# GIVEN INFORMATION
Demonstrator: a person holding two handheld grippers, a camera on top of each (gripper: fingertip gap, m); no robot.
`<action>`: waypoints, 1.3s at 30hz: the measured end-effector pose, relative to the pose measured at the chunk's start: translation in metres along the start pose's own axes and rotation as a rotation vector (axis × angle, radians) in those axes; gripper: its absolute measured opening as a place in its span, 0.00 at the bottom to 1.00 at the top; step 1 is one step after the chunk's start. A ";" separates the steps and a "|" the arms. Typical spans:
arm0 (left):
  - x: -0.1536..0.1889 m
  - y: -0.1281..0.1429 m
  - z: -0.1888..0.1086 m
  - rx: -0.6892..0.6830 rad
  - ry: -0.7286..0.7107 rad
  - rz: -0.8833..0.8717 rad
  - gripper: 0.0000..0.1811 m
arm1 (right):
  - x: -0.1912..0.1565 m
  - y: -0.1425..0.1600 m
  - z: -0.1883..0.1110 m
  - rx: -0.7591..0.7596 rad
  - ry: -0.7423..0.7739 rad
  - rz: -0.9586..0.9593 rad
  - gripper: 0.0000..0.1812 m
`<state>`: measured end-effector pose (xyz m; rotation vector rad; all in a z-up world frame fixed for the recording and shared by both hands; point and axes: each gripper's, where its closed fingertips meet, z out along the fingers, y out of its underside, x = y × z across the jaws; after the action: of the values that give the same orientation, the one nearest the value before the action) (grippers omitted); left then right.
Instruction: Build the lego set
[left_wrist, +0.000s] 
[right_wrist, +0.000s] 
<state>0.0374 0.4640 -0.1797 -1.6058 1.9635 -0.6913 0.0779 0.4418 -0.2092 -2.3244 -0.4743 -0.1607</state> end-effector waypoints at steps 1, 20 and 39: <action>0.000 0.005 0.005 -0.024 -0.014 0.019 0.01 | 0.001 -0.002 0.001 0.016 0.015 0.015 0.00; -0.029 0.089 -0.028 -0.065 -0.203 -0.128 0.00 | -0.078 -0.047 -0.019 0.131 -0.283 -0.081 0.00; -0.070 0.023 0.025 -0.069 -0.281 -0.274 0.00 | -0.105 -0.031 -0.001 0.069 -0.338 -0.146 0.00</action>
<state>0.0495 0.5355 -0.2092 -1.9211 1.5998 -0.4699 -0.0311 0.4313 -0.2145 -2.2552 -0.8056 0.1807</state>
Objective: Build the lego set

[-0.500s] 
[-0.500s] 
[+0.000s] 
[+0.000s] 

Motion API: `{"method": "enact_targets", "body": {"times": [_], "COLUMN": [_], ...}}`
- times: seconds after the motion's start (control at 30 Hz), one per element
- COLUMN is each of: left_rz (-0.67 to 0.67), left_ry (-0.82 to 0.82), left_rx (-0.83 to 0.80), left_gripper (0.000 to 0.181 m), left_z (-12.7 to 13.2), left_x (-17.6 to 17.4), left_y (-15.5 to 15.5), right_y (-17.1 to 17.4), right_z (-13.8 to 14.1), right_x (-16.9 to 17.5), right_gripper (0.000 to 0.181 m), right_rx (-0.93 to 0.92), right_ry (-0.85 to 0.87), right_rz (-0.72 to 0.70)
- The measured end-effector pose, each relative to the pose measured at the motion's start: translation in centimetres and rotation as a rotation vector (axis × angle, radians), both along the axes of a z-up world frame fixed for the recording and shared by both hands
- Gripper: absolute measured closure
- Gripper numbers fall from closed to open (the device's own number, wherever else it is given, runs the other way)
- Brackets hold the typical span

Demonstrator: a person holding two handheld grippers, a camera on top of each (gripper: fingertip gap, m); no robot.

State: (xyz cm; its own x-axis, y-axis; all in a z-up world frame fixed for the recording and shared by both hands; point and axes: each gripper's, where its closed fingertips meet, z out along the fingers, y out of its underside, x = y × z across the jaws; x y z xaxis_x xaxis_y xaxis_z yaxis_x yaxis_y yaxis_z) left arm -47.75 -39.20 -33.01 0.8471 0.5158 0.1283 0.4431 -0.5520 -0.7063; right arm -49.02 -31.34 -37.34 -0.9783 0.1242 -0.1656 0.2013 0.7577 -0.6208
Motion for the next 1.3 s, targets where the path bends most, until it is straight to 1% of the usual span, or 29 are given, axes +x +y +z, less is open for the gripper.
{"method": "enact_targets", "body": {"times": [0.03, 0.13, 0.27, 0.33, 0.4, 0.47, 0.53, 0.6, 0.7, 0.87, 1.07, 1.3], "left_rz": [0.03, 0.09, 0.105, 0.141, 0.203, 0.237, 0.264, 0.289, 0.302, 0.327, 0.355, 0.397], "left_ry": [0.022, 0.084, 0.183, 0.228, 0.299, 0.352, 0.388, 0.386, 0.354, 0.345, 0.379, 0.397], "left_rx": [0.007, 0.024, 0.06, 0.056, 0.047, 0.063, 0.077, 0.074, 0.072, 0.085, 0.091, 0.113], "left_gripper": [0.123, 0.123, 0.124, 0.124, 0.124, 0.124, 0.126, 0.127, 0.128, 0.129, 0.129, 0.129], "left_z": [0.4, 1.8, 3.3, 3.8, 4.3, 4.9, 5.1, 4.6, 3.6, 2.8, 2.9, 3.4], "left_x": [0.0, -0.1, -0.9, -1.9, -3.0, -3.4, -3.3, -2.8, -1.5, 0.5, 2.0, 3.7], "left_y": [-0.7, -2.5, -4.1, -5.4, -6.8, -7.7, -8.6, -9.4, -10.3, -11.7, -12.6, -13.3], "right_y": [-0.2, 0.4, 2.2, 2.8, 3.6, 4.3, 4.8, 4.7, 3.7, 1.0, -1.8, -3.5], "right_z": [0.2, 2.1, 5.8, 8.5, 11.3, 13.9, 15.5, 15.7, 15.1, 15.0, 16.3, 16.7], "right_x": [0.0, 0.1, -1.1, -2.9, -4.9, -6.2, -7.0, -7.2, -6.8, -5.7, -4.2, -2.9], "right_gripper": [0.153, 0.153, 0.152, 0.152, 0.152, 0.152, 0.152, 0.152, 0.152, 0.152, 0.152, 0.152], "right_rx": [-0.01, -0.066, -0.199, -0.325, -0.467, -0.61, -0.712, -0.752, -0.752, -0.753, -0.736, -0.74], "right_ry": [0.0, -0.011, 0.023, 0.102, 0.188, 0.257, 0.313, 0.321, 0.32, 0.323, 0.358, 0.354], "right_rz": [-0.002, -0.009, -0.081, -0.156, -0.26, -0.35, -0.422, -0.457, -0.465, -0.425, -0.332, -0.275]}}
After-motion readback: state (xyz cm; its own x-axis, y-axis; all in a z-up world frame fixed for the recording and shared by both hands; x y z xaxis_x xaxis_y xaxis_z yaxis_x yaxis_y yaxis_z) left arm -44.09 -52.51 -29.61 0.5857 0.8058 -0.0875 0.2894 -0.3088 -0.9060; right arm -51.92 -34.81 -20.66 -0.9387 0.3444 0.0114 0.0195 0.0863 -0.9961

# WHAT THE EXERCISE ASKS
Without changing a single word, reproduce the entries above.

# ANSWER TO THIS TASK
Demonstrator: a person holding two handheld grippers, a camera on top of each (gripper: fingertip gap, m); no robot.
`<action>`: waypoints, 1.3s at 30hz: the measured end-effector pose, relative to the pose measured at the chunk's start: translation in metres along the start pose's own axes and rotation as a rotation vector (axis × angle, radians) in those axes; gripper: its absolute measured opening as a place in its span, 0.00 at the bottom to 1.00 at the top; step 1 is one step after the chunk's start. A ";" separates the steps and a "|" the arms. Typical spans:
arm0 (left):
  - x: -0.1536..0.1889 m
  - y: -0.1281..0.1429 m
  - z: -0.1888..0.1086 m
  - rx: -0.6892..0.6830 rad
  - ry: -0.7286..0.7107 rad
  - rz: -0.8833..0.8717 rad
  - gripper: 0.0000..0.1811 m
arm1 (right):
  - x: -0.1912..0.1565 m
  - y: -0.1425..0.1600 m
  - z: -0.1883..0.1110 m
  - rx: -0.7591..0.7596 rad
  - ry: -0.7423..0.7739 rad
  - rz: -0.9586..0.9593 rad
  - gripper: 0.0000..0.1812 m
`<state>`: measured end-effector pose (xyz m; rotation vector rad; all in a z-up world frame fixed for the recording and shared by both hands; point and axes: each gripper's, where its closed fingertips meet, z out along the fingers, y out of its underside, x = y × z across the jaws; after the action: of the values that give the same orientation, the one nearest the value before the action) (grippers omitted); left then right.
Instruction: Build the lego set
[left_wrist, +0.000s] 
[right_wrist, +0.000s] 
<state>0.0374 0.4640 -0.1797 -1.6058 1.9635 -0.6913 0.0779 0.4418 -0.2092 -2.3244 -0.4743 -0.1607</state> end-effector waypoints at steps 1, 20 and 39: <action>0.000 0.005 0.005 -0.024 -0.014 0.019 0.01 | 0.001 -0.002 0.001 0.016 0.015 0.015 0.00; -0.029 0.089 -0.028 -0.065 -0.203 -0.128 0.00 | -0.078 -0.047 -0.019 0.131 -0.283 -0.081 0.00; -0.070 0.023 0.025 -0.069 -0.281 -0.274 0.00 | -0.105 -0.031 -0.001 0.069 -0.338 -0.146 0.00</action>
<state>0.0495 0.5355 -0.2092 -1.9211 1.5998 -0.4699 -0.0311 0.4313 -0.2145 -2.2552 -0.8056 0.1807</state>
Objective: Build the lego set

[-0.500s] 
[-0.500s] 
[+0.000s] 
[+0.000s] 

Motion API: `{"method": "enact_targets", "body": {"times": [_], "COLUMN": [_], ...}}`
- times: seconds after the motion's start (control at 30 Hz), one per element
- COLUMN is each of: left_rz (-0.67 to 0.67), left_ry (-0.82 to 0.82), left_rx (-0.83 to 0.80), left_gripper (0.000 to 0.181 m), left_z (-12.7 to 13.2), left_x (-17.6 to 17.4), left_y (-15.5 to 15.5), right_y (-17.1 to 17.4), right_z (-13.8 to 14.1), right_x (-16.9 to 17.5), right_gripper (0.000 to 0.181 m), right_rx (-0.93 to 0.92), right_ry (-0.85 to 0.87), right_rz (-0.72 to 0.70)
- The measured end-effector pose, each relative to the pose measured at the motion's start: translation in centimetres and rotation as a rotation vector (axis × angle, radians), both along the axes of a z-up world frame fixed for the recording and shared by both hands
- Gripper: absolute measured closure
- Gripper numbers fall from closed to open (the device's own number, wherever else it is given, runs the other way)
- Brackets hold the typical span

Demonstrator: a person holding two handheld grippers, a camera on top of each (gripper: fingertip gap, m); no robot.

State: (xyz cm; its own x-axis, y-axis; all in a z-up world frame fixed for the recording and shared by both hands; point and axes: each gripper's, where its closed fingertips meet, z out along the fingers, y out of its underside, x = y × z across the jaws; x y z xaxis_x xaxis_y xaxis_z yaxis_x yaxis_y yaxis_z) left arm -47.75 -39.20 -33.01 0.8471 0.5158 0.1283 0.4431 -0.5520 -0.7063; right arm -49.02 -31.34 -37.34 -0.9783 0.1242 -0.1656 0.2013 0.7577 -0.6208
Motion for the next 1.3 s, targets where the path bends most, until it is straight to 1% of the usual span, or 29 are given, axes +x +y +z, less is open for the gripper.
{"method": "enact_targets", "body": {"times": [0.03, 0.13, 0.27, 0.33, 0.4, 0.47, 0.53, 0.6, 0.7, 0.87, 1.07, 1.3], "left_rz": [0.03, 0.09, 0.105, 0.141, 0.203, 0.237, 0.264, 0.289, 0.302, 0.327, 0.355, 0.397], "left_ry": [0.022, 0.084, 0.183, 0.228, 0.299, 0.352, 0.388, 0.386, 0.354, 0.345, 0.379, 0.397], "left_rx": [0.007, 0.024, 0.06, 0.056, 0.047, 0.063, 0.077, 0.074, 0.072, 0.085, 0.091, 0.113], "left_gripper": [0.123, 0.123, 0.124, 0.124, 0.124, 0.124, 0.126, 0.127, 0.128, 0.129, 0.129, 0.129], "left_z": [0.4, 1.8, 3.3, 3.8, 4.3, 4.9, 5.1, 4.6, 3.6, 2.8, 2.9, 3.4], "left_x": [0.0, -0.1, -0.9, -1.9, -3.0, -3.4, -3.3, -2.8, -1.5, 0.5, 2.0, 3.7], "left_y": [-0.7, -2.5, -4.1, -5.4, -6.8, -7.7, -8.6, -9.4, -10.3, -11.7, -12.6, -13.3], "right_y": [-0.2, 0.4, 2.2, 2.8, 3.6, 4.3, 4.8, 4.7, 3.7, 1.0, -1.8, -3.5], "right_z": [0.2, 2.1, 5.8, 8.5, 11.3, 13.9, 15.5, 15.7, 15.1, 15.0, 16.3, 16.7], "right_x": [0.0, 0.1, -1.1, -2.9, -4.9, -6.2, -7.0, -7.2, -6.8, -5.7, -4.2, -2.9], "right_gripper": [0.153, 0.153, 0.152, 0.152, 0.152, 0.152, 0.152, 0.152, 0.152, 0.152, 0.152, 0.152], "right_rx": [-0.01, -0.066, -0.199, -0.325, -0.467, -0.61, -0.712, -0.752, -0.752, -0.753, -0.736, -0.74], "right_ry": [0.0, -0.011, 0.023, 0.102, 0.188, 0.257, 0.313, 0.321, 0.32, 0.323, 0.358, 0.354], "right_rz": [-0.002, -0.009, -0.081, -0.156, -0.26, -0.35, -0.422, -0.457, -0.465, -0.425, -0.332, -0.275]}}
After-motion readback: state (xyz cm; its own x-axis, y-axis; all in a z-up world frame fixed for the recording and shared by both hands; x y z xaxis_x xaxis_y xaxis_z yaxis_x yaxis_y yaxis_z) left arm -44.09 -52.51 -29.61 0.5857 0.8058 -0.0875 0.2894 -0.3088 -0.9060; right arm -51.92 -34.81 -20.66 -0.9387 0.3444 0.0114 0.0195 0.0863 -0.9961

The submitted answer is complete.